Duplicates & Repeats
Repeated values / repeated states
Decide whether duplicates should be merged, skipped, or counted explicitly.
Extreme Constraints
Upper-end input sizes
Re-check complexity target against constraints to avoid time-limit issues.
Invalid / Corner Shape
Empty collections, zeros, or disconnected structures
Handle special-case structure before the core algorithm path.
Step 05

Full Annotated Code

Source-backed implementations are provided below for direct study and interview prep.

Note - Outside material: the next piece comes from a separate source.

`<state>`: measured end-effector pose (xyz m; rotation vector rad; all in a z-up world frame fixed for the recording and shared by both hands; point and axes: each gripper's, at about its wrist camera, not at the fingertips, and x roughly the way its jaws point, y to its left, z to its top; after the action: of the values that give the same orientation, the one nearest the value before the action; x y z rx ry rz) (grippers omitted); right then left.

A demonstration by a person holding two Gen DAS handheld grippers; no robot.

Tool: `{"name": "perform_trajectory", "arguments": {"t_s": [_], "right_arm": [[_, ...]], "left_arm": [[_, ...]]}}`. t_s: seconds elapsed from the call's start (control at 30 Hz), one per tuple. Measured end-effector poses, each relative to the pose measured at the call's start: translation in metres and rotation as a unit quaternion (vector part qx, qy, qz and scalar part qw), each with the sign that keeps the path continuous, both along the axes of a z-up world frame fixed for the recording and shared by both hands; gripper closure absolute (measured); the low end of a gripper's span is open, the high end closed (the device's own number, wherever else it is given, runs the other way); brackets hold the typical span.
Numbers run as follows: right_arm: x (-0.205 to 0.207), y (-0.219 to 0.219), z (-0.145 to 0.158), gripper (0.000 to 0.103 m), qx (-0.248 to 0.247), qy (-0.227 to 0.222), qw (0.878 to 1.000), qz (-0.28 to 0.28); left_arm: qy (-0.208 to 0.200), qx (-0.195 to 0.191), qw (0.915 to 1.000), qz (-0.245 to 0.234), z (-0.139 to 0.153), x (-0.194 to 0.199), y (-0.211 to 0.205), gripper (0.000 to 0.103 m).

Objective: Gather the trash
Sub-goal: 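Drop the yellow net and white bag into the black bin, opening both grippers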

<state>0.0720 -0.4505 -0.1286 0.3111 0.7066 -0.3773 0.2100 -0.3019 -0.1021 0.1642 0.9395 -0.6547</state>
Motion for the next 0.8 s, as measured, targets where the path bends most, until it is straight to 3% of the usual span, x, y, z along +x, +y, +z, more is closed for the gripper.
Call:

// Accepted solution for LeetCode #2723: Add Two Promises
// Auto-generated Java example from ts.
class Solution {
    public void exampleSolution() {
    }
}
// Reference (ts):
// // Accepted solution for LeetCode #2723: Add Two Promises
// async function addTwoPromises(
//     promise1: Promise<number>,
//     promise2: Promise<number>,
// ): Promise<number> {
//     return (await promise1) + (await promise2);
// }
// 
// /**
//  * addTwoPromises(Promise.resolve(2), Promise.resolve(2))
//  *   .then(console.log); // 4
//  */
Step 06

Interactive Study Demo

Use this to step through a reusable interview workflow for this problem.

Press Step or Run All to begin.
Step 07

Complexity Analysis

Time
O(n)
Space
O(1)

Approach Breakdown

BRUTE FORCE
O(n²) time
O(1) space

Two nested loops check every pair or subarray. The outer loop fixes a starting point, the inner loop extends or searches. For n elements this gives up to n²/2 operations. No extra space, but the quadratic time is prohibitive for large inputs.

OPTIMIZED
O(n) time
O(1) space

Most array problems have an O(n²) brute force (nested loops) and an O(n) optimal (single pass with clever state tracking). The key is identifying what information to maintain as you scan: a running max, a prefix sum, a hash map of seen values, or two pointers.

Shortcut: If you are using nested loops on an array, there is almost always an O(n) solution. Look for the right auxiliary state.
Coach Notes

Common Mistakes

Review these before coding to avoid predictable interview regressions.

Off-by-one on range boundaries

Wrong move: Loop endpoints miss first/last candidate.

Usually fails on: Fails on minimal arrays and exact-boundary answers.

Fix: Re-derive loops from inclusive/exclusive ranges before coding.